# What is required
The entries below contain pictures, which are to be left out; write out exactly, and only, the lines from the line with "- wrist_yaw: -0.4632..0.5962" up to and including the line with "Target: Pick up".

# Supplied material
..............................
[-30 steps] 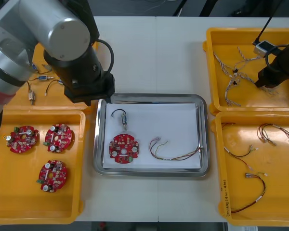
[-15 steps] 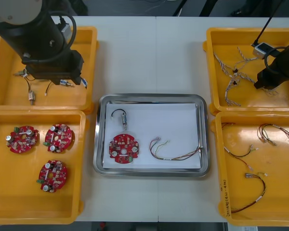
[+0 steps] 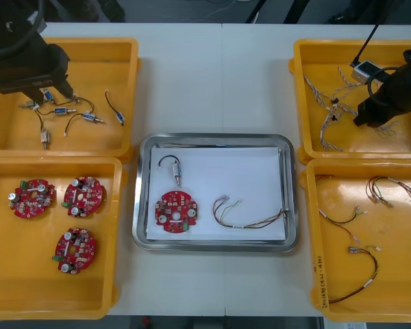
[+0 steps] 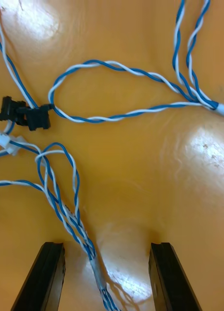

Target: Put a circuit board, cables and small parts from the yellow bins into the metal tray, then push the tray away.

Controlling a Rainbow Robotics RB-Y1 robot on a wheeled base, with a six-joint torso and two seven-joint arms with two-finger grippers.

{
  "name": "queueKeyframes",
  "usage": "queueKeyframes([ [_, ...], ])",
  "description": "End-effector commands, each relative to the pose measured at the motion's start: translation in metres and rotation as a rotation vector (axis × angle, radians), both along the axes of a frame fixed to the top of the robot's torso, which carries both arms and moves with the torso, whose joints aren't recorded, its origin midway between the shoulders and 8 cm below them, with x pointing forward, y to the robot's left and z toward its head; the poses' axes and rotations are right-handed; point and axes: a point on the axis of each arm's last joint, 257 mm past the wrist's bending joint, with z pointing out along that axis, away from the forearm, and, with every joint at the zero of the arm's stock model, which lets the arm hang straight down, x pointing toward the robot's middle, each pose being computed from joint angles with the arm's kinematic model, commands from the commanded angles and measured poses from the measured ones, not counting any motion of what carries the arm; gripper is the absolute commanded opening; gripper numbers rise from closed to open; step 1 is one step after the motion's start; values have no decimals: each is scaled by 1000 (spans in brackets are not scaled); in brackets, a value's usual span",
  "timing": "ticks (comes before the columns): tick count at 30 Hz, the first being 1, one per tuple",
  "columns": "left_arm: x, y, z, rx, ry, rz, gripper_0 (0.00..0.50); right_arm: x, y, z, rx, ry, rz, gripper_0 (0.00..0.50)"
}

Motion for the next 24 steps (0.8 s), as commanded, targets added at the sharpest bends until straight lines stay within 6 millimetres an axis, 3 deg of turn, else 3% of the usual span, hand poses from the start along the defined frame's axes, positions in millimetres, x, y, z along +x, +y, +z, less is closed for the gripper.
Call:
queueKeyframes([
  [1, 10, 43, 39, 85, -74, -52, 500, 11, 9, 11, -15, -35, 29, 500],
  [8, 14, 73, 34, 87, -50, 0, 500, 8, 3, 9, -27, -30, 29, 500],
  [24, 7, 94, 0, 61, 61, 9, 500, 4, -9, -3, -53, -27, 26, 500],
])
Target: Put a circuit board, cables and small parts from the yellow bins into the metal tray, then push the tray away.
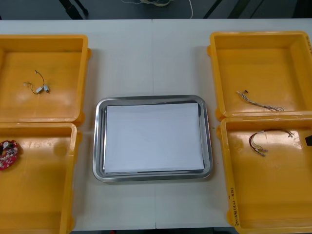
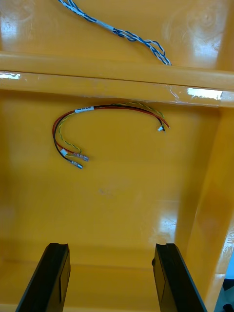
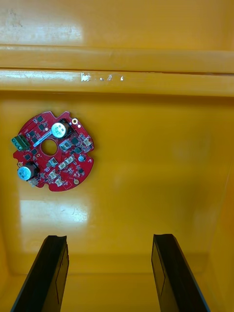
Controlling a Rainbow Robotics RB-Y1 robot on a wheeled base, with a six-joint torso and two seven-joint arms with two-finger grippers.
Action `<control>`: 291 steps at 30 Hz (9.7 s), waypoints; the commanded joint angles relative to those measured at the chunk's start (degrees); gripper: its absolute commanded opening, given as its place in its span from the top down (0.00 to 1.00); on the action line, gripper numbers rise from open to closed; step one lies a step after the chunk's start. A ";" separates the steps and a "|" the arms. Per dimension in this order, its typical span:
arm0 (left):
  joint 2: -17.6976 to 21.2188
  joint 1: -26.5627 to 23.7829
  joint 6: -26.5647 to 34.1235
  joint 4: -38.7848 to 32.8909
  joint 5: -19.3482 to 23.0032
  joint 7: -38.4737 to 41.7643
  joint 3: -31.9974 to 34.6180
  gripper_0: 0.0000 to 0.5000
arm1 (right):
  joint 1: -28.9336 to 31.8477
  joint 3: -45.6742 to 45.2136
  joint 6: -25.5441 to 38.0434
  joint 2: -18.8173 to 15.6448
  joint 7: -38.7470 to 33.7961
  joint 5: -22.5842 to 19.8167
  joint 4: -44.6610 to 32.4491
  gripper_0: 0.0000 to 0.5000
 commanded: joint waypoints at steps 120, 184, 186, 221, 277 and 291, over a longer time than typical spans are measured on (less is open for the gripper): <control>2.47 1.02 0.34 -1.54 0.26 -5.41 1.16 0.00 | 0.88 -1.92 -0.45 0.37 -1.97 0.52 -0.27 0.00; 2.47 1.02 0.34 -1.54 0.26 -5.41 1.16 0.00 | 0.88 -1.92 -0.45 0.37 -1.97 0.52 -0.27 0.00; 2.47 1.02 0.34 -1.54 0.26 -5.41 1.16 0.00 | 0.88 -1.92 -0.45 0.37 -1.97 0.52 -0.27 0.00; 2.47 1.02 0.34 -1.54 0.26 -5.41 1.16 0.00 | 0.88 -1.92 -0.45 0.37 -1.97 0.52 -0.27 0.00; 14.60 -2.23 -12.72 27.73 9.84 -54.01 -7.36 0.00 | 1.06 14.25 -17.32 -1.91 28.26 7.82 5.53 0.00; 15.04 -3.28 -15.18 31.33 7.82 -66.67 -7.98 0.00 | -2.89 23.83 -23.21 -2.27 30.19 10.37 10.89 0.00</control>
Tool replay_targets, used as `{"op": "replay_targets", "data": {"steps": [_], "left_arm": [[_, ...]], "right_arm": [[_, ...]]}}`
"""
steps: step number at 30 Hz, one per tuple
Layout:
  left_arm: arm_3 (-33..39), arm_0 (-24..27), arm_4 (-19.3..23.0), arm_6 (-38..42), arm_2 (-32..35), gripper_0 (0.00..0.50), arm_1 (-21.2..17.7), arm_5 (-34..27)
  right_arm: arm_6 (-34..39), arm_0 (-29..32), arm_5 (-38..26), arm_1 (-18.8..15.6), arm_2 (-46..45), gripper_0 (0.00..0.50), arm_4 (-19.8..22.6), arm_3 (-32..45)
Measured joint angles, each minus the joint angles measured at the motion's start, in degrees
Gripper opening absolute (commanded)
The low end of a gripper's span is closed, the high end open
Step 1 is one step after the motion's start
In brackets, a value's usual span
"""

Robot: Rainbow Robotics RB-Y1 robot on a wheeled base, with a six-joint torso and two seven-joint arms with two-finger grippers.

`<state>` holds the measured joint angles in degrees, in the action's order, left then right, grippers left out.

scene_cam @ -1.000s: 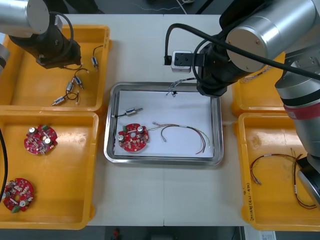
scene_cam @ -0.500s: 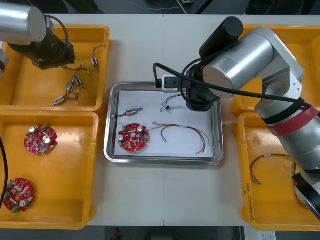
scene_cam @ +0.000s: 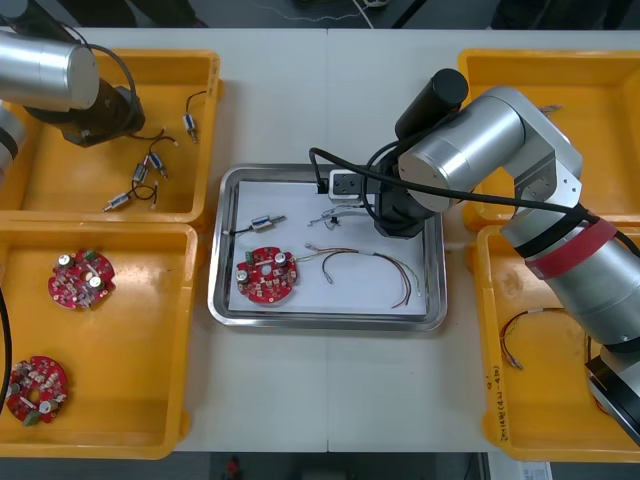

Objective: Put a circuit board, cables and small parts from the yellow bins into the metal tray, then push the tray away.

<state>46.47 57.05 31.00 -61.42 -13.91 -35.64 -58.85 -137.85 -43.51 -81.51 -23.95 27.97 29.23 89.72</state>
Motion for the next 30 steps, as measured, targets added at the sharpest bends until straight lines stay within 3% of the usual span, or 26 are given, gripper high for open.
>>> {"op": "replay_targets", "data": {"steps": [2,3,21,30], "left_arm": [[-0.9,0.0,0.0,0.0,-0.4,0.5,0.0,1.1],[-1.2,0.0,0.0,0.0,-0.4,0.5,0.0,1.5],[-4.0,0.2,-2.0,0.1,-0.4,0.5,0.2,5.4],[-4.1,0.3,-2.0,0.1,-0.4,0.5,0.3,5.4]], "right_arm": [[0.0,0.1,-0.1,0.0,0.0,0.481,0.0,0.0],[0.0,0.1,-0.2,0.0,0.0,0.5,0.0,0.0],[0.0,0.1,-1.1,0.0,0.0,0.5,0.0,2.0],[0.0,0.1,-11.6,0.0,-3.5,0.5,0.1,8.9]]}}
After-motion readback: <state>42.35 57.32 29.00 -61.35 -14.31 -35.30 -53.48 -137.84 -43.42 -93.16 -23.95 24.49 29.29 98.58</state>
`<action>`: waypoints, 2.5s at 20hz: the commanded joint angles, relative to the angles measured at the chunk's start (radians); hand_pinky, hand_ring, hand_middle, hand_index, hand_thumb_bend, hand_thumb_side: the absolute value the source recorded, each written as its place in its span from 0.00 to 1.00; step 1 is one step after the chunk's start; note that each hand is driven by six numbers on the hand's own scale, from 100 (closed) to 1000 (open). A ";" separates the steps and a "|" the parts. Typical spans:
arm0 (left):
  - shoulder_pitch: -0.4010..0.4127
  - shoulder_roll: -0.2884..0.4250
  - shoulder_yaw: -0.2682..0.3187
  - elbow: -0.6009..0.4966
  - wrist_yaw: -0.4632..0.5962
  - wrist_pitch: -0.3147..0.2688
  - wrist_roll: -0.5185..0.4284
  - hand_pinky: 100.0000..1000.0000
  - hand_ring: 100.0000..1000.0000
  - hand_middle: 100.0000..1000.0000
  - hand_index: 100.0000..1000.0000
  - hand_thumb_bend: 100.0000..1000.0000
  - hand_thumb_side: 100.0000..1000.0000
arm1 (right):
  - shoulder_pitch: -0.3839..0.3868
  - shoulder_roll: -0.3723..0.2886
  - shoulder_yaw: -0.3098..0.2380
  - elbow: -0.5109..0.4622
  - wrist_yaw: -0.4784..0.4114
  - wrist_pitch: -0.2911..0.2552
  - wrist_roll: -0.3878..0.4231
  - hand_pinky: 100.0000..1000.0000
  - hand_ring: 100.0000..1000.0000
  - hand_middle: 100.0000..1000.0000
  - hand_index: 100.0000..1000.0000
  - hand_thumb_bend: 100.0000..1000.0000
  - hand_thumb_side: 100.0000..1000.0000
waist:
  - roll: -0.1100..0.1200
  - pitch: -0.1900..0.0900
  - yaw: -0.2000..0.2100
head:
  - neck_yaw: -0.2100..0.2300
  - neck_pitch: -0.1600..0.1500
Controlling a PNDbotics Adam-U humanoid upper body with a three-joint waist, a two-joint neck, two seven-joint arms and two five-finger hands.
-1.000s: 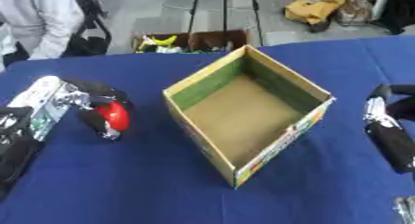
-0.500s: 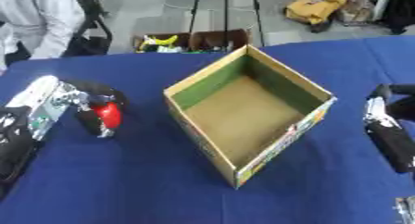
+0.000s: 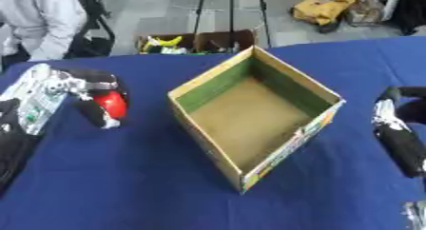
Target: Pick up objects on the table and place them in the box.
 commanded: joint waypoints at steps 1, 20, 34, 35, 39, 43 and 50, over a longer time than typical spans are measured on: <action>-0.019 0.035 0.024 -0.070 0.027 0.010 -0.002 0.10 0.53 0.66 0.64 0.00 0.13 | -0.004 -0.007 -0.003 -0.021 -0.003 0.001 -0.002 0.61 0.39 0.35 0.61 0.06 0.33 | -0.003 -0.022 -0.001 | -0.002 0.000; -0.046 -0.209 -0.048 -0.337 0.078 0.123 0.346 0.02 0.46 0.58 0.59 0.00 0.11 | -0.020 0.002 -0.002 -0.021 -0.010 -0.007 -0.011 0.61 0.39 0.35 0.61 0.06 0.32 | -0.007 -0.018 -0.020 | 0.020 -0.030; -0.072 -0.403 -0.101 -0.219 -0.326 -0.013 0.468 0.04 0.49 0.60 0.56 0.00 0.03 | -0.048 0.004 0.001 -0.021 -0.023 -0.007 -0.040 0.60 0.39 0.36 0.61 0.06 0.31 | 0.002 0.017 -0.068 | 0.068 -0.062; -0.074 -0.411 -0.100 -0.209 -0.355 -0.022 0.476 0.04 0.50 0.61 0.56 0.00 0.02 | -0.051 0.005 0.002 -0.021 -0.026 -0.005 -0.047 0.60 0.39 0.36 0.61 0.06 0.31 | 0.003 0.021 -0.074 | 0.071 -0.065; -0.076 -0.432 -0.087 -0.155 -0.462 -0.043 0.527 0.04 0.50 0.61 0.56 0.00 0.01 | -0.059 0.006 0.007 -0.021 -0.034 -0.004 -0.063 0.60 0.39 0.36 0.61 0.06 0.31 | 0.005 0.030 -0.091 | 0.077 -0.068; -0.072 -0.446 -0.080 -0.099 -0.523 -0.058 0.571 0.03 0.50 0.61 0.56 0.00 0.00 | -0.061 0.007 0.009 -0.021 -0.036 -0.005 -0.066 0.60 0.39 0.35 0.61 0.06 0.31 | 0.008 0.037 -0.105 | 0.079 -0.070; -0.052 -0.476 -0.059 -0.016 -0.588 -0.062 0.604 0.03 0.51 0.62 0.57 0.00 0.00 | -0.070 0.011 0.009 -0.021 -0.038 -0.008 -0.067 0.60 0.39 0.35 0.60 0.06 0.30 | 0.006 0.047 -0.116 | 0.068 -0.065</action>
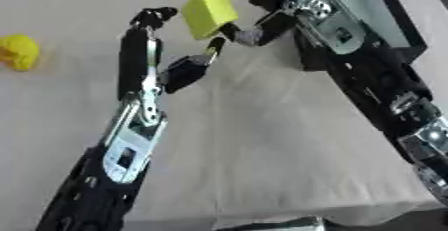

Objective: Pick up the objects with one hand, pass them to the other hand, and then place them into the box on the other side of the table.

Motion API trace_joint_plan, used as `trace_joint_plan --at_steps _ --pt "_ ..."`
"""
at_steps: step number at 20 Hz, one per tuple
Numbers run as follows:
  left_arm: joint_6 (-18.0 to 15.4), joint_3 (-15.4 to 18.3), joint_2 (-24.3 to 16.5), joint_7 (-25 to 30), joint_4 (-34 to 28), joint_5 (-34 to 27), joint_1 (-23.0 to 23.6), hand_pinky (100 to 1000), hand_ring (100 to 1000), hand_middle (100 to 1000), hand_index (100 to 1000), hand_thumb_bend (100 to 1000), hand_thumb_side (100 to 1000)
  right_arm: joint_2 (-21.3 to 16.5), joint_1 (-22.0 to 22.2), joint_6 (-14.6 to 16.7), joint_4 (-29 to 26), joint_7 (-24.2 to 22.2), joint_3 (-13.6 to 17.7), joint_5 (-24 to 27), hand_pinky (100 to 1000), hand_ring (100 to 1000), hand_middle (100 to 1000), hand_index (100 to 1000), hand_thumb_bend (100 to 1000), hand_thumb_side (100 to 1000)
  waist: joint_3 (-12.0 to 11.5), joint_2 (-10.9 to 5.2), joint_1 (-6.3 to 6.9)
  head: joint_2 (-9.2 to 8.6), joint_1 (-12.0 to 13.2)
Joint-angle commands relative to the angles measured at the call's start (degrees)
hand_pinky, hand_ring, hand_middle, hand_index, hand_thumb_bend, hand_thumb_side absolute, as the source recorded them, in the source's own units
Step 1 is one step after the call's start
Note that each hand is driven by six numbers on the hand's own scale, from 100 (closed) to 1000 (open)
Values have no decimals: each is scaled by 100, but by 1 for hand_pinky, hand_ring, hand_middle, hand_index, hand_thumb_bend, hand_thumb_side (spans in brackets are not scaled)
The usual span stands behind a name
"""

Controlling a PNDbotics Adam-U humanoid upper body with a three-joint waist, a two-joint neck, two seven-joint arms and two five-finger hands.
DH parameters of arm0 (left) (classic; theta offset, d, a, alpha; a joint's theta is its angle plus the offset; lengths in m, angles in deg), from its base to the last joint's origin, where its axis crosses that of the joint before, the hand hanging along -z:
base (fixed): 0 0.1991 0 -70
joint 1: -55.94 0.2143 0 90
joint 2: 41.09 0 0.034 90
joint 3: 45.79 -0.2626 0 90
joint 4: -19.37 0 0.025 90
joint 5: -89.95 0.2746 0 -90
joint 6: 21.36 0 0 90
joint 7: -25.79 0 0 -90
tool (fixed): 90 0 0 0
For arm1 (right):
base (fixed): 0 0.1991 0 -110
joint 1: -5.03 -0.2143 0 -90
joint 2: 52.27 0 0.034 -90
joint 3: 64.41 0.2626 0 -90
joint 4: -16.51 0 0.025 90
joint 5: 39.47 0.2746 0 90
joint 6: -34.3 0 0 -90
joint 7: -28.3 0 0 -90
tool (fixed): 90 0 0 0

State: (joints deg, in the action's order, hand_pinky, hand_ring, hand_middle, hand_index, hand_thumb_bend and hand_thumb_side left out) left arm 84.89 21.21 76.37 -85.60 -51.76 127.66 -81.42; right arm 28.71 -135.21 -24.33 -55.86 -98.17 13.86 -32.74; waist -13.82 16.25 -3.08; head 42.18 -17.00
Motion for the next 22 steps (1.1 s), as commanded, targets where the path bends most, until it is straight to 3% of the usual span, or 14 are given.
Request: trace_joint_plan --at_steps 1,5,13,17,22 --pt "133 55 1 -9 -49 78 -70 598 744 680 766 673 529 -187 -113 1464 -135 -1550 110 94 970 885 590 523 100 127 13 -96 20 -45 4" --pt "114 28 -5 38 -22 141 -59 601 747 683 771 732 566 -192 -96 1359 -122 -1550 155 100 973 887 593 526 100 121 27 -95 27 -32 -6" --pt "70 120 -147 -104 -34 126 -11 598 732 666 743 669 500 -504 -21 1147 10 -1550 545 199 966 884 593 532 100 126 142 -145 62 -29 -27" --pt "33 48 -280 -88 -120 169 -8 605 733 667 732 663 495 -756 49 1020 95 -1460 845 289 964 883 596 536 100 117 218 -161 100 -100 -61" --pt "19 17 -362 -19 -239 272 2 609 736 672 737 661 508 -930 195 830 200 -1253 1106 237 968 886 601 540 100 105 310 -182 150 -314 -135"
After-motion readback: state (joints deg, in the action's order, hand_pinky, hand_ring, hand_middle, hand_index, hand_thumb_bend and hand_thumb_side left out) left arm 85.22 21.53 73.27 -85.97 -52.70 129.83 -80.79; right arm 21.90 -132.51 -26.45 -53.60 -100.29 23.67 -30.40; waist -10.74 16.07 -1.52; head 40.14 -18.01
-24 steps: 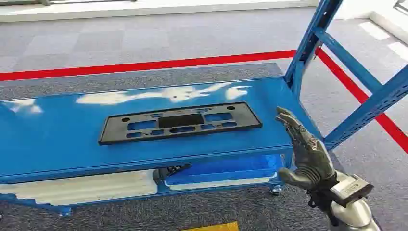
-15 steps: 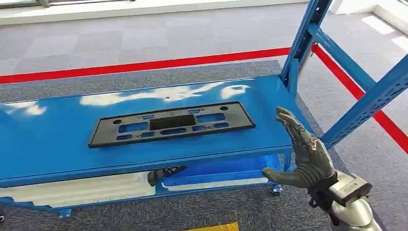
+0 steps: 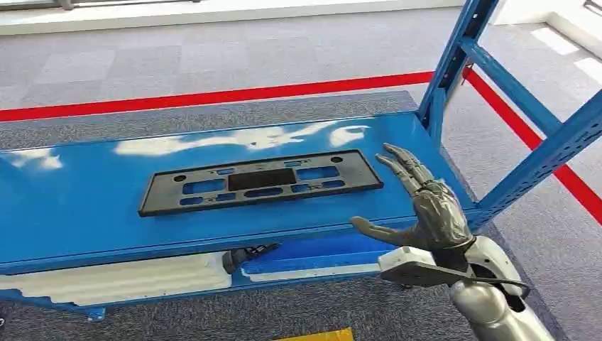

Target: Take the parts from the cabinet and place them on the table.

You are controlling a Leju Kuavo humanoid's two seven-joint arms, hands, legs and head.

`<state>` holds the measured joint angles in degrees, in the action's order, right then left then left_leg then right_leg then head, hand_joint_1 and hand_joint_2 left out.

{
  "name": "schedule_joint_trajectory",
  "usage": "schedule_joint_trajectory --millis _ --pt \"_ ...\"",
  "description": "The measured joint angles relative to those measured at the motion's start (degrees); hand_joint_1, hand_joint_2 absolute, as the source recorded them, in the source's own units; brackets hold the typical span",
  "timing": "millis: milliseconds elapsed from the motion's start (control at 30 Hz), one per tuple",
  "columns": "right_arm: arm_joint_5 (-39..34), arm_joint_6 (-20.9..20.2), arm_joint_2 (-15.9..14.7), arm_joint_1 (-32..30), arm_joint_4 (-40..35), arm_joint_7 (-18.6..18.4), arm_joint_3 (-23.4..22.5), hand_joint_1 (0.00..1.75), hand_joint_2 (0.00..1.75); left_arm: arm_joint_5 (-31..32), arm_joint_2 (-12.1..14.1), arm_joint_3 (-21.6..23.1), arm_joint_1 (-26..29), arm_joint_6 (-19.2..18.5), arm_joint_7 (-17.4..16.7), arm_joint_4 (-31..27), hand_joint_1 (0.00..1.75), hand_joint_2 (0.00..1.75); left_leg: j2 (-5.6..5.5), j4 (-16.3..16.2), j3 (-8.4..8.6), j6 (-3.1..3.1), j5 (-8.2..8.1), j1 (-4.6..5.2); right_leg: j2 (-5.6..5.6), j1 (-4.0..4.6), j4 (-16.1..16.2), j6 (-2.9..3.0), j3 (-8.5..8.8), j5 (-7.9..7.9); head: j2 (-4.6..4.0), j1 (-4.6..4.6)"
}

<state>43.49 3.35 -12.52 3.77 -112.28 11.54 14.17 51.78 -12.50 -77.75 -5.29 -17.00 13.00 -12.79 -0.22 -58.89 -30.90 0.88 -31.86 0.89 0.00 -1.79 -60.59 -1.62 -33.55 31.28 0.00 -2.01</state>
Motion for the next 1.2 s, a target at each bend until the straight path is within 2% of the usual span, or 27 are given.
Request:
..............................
# Response area
  - wrist_yaw: -0.4632..0.5962
  - wrist_pitch: -0.3147..0.2688
  - wrist_roll: -0.5185..0.4284
  - hand_pinky: 100.0000..1000.0000
  - hand_ring: 100.0000..1000.0000
  - hand_middle: 100.0000..1000.0000
  - hand_index: 100.0000..1000.0000
  - hand_thumb_bend: 100.0000..1000.0000
  - hand_thumb_side: 100.0000..1000.0000
arm1 (right):
  - shoulder_pitch: -0.3839..0.3868
  - shoulder_roll: -0.3723..0.2886
  - shoulder_yaw: -0.3098..0.2380
  - elbow: -0.5109..0.4622
  - wrist_yaw: -0.4784..0.4114
  - wrist_pitch: -0.2911..0.2552
  - wrist_roll: -0.3878..0.4231
  - hand_pinky: 100.0000..1000.0000
  - hand_ring: 100.0000..1000.0000
  - hand_middle: 100.0000..1000.0000
  - hand_index: 100.0000..1000.0000
  - hand_thumb_bend: 100.0000..1000.0000
  - hand_thumb_side: 100.0000..1000.0000
waist:
  - roll: -0.1100..0.1200
  - pitch: -0.1900..0.0900
  - yaw: -0.2000..0.2100
head:
  - neck_yaw: -0.2100..0.2300
  - neck_pitch: -0.1600..0.1500
Controlling a PNDbotics Adam-U humanoid upper body with a three-joint waist, a two-joint neck, two seven-joint arms and two five-finger hands.
-1.000s: 
-0.500s: 
+0.000s: 
Target: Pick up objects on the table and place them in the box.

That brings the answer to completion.